• REQUIRED ACTION:
Copy the records below exactly. Include all of them.

= = = =

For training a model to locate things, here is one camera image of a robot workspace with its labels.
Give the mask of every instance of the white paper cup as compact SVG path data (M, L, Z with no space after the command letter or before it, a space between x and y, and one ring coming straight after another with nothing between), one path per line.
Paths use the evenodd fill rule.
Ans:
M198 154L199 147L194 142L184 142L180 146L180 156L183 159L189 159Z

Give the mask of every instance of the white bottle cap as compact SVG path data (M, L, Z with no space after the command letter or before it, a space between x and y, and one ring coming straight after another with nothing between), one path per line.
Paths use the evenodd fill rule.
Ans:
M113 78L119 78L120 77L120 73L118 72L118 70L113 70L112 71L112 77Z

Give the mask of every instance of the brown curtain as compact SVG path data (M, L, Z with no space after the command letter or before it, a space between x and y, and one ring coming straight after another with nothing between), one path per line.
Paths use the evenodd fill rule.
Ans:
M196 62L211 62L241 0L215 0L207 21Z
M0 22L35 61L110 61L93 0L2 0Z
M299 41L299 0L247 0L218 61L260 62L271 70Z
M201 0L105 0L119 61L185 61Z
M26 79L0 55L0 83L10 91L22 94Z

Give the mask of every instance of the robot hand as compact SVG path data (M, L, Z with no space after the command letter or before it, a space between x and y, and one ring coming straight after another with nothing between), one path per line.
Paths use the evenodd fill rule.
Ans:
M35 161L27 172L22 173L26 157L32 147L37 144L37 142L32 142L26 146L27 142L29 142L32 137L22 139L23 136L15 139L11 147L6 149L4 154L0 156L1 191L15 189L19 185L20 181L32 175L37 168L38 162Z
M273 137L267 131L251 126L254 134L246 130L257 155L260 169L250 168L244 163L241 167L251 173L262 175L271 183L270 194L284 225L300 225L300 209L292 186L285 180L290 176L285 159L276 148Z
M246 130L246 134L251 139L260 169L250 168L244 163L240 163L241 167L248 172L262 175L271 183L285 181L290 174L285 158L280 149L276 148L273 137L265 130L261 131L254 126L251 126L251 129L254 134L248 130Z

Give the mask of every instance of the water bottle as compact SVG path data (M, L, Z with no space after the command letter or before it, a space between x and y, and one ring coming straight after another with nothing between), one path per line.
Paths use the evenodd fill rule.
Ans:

= = = =

• THE COMPLETED TASK:
For training a model to locate things, here is one camera image of a robot workspace with its labels.
Give the mask of every instance of the white paper cup as compact SVG path data (M, L, Z with no space after the command letter or before it, a space between x and y, and one ring coming straight after another with nothing between), one path per line.
Paths use the evenodd fill rule.
Ans:
M198 154L199 147L194 142L184 142L180 146L180 156L183 159L189 159Z

Give the mask of every instance of the white bottle cap as compact SVG path data (M, L, Z with no space after the command letter or before it, a space between x and y, and one ring coming straight after another with nothing between), one path per line.
Paths use the evenodd fill rule.
Ans:
M113 78L119 78L120 77L120 73L118 72L118 70L113 70L112 71L112 77Z

Give the mask of every instance of the brown curtain as compact SVG path data (M, L, Z with no space after the command letter or before it, a space between x and y, and one ring coming straight after another with nothing between), one path per line.
Paths use the evenodd fill rule.
Ans:
M196 62L211 62L241 0L215 0L207 21Z
M0 22L35 61L110 61L93 0L2 0Z
M299 41L299 0L247 0L218 61L260 62L271 70Z
M201 0L105 0L119 61L185 61Z
M26 79L0 55L0 83L10 91L22 94Z

Give the mask of every instance of the robot hand as compact SVG path data (M, L, Z with no space after the command letter or before it, a space between x and y, and one ring coming straight after another with nothing between), one path per line.
Paths use the evenodd fill rule.
Ans:
M35 161L27 172L22 173L26 157L32 147L37 144L37 142L32 142L26 146L27 142L29 142L32 137L22 139L23 136L15 139L11 147L6 149L4 154L0 156L1 191L15 189L19 185L20 181L32 175L37 168L38 162Z
M273 137L267 131L251 126L254 134L246 130L257 155L260 169L250 168L244 163L241 167L251 173L262 175L271 183L270 194L284 225L300 225L300 209L292 186L285 180L290 176L285 159L276 148Z
M246 130L246 134L251 139L260 169L250 168L244 163L240 163L241 167L248 172L262 175L271 183L285 181L290 174L285 158L280 149L276 148L273 137L265 130L261 131L254 126L251 126L251 129L254 134L248 130Z

Give the mask of every instance of the water bottle as compact SVG path data (M, L, Z with no space after the command letter or before it, a space between x and y, and one ring coming straight after another with nothing between), one path per line.
Paths use the evenodd fill rule.
Ans:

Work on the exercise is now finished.